DESCRIPTION OF THE TASK: Set the listing down once more, exactly as given.

DATA PROVIDED:
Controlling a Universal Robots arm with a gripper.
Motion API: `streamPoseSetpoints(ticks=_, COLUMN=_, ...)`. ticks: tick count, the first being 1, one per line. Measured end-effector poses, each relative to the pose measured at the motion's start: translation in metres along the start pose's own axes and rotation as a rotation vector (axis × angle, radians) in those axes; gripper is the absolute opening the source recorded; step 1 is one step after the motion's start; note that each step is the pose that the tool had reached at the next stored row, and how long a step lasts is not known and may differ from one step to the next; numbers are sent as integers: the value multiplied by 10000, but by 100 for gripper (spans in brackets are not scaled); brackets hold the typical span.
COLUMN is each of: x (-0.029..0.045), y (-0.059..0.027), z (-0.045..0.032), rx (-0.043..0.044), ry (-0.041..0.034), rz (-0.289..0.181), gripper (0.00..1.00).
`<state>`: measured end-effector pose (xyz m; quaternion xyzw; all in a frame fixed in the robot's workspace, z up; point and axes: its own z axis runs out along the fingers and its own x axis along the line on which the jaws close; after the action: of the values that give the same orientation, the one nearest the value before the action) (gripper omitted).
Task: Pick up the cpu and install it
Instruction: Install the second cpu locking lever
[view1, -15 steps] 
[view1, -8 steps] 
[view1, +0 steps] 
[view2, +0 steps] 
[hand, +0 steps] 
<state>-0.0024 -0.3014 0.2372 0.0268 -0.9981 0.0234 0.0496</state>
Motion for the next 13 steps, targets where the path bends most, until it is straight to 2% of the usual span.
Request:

EXERCISE RESULT:
Controlling a Universal Robots arm with a gripper.
Motion API: `streamPoseSetpoints(ticks=_, COLUMN=_, ...)`. ticks: tick count, the first being 1, one per line. Measured end-effector poses, each relative to the pose measured at the motion's start: translation in metres along the start pose's own axes and rotation as a rotation vector (axis × angle, radians) in those axes; gripper is the absolute opening the source recorded; step 1 is one step after the motion's start; note that each step is the pose that the tool had reached at the next stored row, and how long a step lasts is not known and may differ from one step to the next; numbers are sent as integers: the value multiplied by 10000, but by 100 for gripper (spans in brackets are not scaled); brackets hold the typical span.
COLUMN is each of: x (-0.029..0.045), y (-0.059..0.027), z (-0.045..0.032), rx (-0.043..0.044), ry (-0.041..0.034), rz (-0.289..0.181), gripper (0.00..1.00).
`<state>`: measured end-effector pose (xyz m; quaternion xyzw; all in a frame fixed in the robot's workspace, z up; point and axes: its own z axis runs out along the fingers and its own x axis along the line on which the jaws close; after the action: of the values that give the same orientation, the one nearest the value before the action) (gripper omitted).
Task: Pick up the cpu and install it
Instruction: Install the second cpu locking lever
[view1, -15 steps] 
[view1, -8 steps] 
[view1, +0 steps] 
[view2, +0 steps] 
[hand, +0 steps] 
<state>-0.0024 -0.3014 0.2372 0.0268 -0.9981 0.0234 0.0496</state>
Motion for the next 13 steps, targets where the path bends most, until it is straight to 2% of the usual span.
Request:

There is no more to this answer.